ABOUT THIS TASK:
No line before the one holding "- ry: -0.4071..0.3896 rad" is wanted; restate word for word that line and all lines after it to the end of the entries, excluding pictures.
═════ INPUT RECORDS
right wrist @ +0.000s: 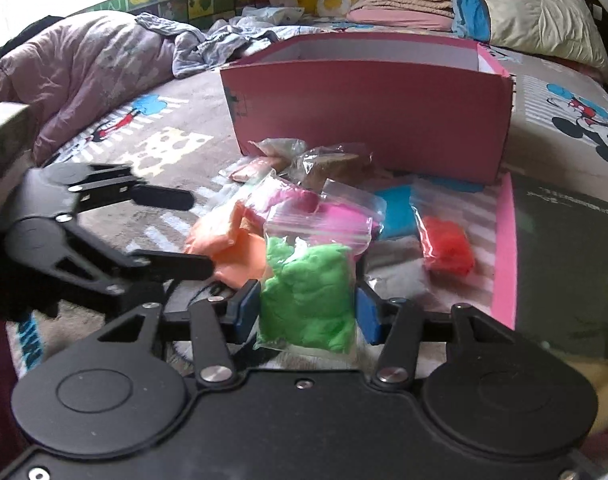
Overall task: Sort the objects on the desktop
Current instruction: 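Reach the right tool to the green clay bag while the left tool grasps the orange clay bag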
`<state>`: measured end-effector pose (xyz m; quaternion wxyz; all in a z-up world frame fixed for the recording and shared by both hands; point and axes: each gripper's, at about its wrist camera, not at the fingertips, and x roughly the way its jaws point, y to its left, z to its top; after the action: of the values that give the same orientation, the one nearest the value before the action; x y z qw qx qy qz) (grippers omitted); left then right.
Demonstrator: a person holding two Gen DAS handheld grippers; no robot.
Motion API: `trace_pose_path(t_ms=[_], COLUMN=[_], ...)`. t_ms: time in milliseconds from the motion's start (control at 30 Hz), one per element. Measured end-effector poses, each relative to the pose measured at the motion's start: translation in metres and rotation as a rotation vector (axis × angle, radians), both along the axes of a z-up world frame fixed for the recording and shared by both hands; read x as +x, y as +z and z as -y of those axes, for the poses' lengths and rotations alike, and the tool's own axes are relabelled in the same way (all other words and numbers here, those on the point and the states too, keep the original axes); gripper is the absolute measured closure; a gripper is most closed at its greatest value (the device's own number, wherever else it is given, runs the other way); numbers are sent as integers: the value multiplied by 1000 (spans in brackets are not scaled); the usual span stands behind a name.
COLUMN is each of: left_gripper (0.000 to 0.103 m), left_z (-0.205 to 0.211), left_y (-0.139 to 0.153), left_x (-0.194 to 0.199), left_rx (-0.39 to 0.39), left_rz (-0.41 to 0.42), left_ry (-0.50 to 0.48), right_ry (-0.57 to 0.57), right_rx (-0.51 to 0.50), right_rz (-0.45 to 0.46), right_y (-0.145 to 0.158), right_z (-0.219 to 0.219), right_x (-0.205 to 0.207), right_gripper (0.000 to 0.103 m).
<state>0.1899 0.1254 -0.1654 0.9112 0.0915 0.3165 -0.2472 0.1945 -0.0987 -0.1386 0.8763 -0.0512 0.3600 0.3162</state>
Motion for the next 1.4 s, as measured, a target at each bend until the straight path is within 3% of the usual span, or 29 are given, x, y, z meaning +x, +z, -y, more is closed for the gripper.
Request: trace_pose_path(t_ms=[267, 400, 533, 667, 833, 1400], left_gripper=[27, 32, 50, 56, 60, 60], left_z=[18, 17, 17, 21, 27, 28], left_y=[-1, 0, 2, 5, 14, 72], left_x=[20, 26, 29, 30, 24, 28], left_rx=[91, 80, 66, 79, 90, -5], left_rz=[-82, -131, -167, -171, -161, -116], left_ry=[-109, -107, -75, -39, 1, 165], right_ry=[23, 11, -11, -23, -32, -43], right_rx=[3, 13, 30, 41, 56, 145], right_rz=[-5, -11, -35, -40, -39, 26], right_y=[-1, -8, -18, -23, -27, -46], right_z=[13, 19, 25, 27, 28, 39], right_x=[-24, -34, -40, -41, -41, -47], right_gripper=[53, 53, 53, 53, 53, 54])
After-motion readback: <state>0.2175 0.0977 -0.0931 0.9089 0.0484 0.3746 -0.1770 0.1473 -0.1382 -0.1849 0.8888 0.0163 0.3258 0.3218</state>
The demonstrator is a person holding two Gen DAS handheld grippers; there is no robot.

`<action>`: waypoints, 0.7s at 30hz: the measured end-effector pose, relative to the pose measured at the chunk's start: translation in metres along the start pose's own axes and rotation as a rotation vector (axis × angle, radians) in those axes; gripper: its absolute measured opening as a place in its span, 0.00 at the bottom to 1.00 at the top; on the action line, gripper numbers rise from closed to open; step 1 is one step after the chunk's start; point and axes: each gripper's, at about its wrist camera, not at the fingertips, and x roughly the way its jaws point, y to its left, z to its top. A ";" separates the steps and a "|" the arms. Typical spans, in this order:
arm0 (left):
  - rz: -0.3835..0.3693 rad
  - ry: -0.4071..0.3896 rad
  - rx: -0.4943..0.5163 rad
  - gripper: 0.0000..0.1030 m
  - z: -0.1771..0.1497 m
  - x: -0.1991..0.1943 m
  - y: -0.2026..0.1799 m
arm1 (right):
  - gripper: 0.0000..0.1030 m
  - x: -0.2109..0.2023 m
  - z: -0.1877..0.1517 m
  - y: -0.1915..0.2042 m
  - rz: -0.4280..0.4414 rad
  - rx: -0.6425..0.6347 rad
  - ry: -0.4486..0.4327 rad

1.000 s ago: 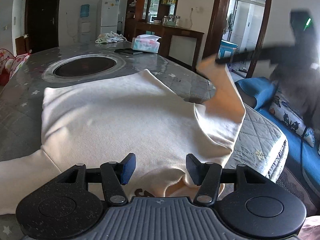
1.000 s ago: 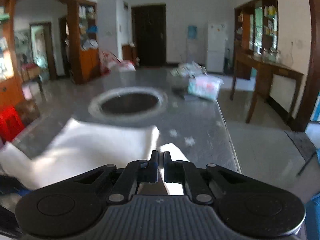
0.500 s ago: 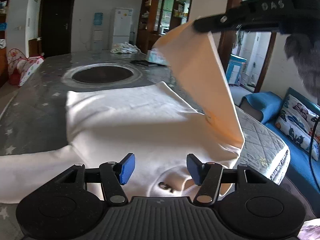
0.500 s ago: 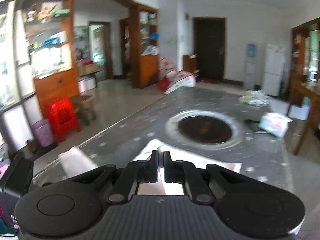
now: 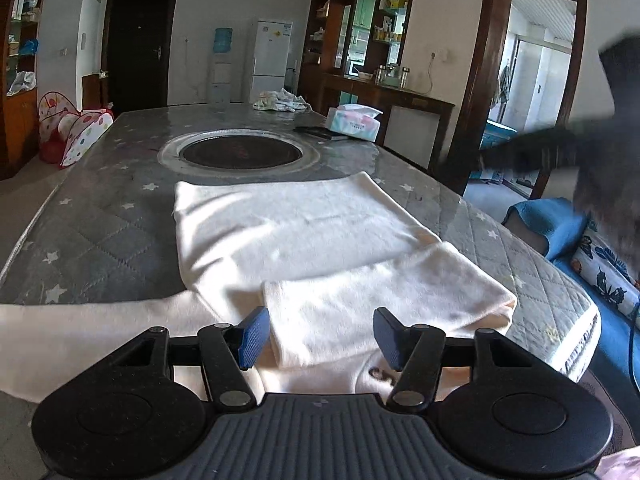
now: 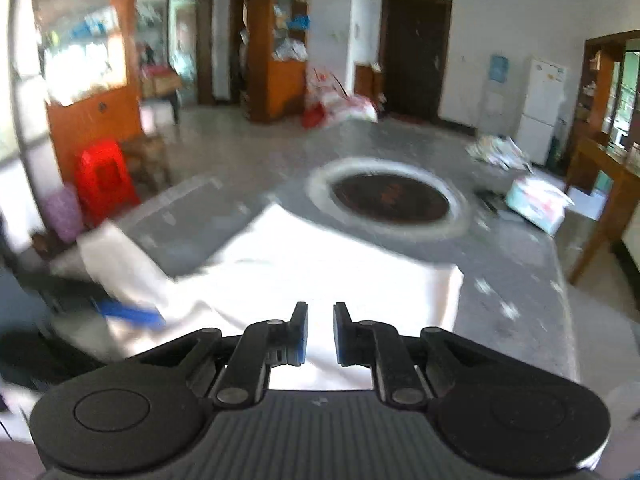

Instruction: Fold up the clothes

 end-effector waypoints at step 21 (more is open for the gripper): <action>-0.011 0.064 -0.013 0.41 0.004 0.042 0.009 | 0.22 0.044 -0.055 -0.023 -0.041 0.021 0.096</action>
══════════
FINISHED TASK:
  - ry: -0.4071..0.3896 rad
  - rx: -0.4943..0.5163 rad
  - gripper: 0.0000..0.1030 m
  - z: -0.1771..0.1497 m
  - x: -0.1991..0.1943 m
  - y: -0.2026..0.1799 m
arm1 (right):
  - gripper: 0.0000..0.1030 m
  - x: -0.2109..0.2023 m
  - z: -0.1877..0.1517 m
  - y: -0.1915..0.2042 m
  - rz: -0.4280..0.4414 rad
  - rx: -0.6425..0.6347 rad
  - ry: -0.4486..0.4327 rad

1.000 s ago: 
1.000 s ago: 
0.500 s ago: 
0.500 s ago: 
now: 
now: 

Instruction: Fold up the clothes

 end-effector waypoints at step 21 (more is open for the gripper): <action>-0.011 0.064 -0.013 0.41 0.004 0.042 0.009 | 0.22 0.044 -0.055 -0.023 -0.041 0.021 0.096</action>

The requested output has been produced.